1. Using factory functions for dynamic artifact names

This approach allows you to create steps with custom artifact names dynamically:

from typing import Any, Dict
from typing_extensions import Annotated
from zenml import step, pipeline, get_step_context, ArtifactConfig

def create_step(prefix: str):
    def _entrypoint(data: Any) -> Annotated[Dict[str, Any], ArtifactConfig(name=f"{prefix}_artifact")]:
        context = get_step_context()
        return {"processed_data": data, "step_name": context.step_name}

    step_name = f"dynamic_step_{prefix}"
    _entrypoint.__name__ = step_name
    s = step(_entrypoint)
    globals()[step_name] = s
    return s

# Create the dynamic steps
train_step = create_step(prefix="train")
validation_step = create_step(prefix="validation")
test_step = create_step(prefix="test")

# Resolve the steps
train_step.resolve()
validation_step.resolve()
test_step.resolve()

@pipeline
def dynamic_artifact_pipeline(train_data, val_data, test_data):
    train_result = train_step(train_data)
    validation_result = validation_step(val_data)
    test_result = test_step(test_data)


dynamic_artifact_pipeline(train_data=1, val_data=2, test_data=3)

This method generates unique artifact names for each step, making it easier to track and retrieve specific artifacts later in your workflow.

One caveat applies to this first method which is that either of the following two things must be true:

  • The factory must be in the same file as where the steps are defined -> This is so the logic with globals() works

  • The user must have use the same variable name for the step as the __name__ of the entrypoint function

As you can see, this is not always possible or desirable and you should use the second method if you can.

2. Using Metadata for Custom Artifact Identification

If you prefer using a single step and differentiating artifacts through metadata, try this approach:

from typing import Any, Dict
from typing_extensions import Annotated
from zenml import step, get_step_context, pipeline

@step
def generic_step(data: Any, prefix: str) -> Annotated[Dict[str, Any], "dataset"]:
    result = {"processed_data": data}

    # Add custom metadata
    step_context = get_step_context()
    step_context.add_output_metadata(
        output_name="dataset",
        metadata={"custom_prefix": prefix}
    )

    return result

@pipeline
def metadata_artifact_pipeline(train_data, val_data, test_data):
    generic_step(train_data, prefix="train")
    generic_step(val_data, prefix="validation")
    generic_step(test_data, prefix="test")

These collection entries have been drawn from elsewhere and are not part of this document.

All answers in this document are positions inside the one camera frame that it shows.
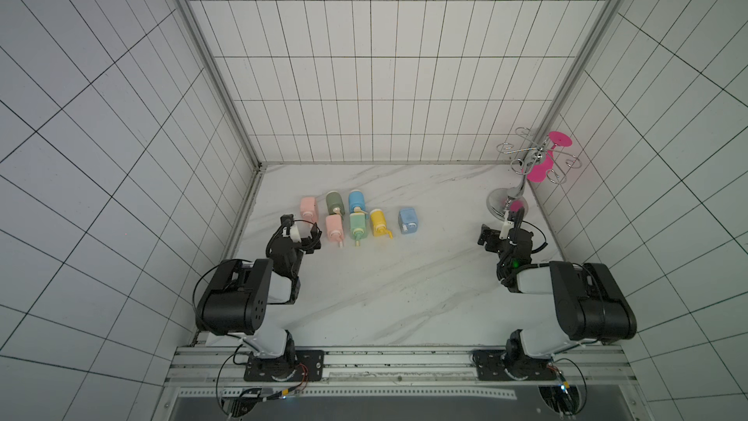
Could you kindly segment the yellow pencil sharpener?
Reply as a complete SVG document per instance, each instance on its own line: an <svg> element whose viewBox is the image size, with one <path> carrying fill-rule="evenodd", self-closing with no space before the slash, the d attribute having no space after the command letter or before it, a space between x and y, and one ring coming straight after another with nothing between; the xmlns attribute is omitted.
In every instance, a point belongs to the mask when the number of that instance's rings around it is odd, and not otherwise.
<svg viewBox="0 0 748 421"><path fill-rule="evenodd" d="M371 232L374 237L393 238L393 232L389 230L386 216L381 209L373 209L369 212L371 221Z"/></svg>

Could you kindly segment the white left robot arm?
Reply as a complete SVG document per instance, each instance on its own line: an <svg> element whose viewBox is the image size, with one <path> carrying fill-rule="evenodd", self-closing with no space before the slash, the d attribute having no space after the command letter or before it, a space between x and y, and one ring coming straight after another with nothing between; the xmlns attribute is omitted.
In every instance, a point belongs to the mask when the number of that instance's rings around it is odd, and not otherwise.
<svg viewBox="0 0 748 421"><path fill-rule="evenodd" d="M262 257L221 261L203 275L208 285L192 295L198 331L206 345L234 345L263 363L296 365L289 331L265 321L271 306L292 305L301 290L303 258L321 249L321 228L310 218L280 218Z"/></svg>

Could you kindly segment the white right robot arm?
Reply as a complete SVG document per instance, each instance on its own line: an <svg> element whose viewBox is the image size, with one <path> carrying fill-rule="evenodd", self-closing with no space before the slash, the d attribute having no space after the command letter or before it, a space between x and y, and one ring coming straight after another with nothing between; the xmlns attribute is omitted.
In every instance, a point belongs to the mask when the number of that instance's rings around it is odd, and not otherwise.
<svg viewBox="0 0 748 421"><path fill-rule="evenodd" d="M496 253L497 279L513 294L548 295L554 316L535 327L514 331L506 342L507 368L549 362L584 343L630 340L637 320L609 267L602 263L535 263L534 235L522 227L524 210L510 213L502 228L481 226L477 245Z"/></svg>

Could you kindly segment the mint green pencil sharpener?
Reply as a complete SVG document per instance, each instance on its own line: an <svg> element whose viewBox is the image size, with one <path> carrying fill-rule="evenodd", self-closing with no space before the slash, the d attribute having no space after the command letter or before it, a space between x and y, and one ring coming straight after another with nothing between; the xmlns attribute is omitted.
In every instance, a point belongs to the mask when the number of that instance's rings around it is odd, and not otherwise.
<svg viewBox="0 0 748 421"><path fill-rule="evenodd" d="M355 241L357 247L360 246L362 240L368 234L367 228L367 213L366 212L351 212L349 216L350 230L352 238Z"/></svg>

metadata_artifact_pipeline(train_data=1, val_data=2, test_data=3)

We can see the metadata in the dashboard:

This method uses a single generic_step but adds custom metadata to each artifact. You can later use this metadata to identify and differentiate between artifacts:

from zenml.client import Client

client = Client()
artifacts = client.list_artifact_versions("generic_artifact")
for artifact in artifacts:
    prefix = artifact.run_metadata.get("custom_prefix")
    if prefix == "train":
        train_data = artifact.load()
    elif prefix == "validation":
        val_data = artifact.load()
    elif prefix == "test":
        test_data = artifact.load()

Both solutions provide ways to custom-identify your artifacts without modifying ZenML's core functionality. The factory function approach offers more control over the artifact name itself, while the metadata approach maintains consistent artifact names but adds custom metadata for identification.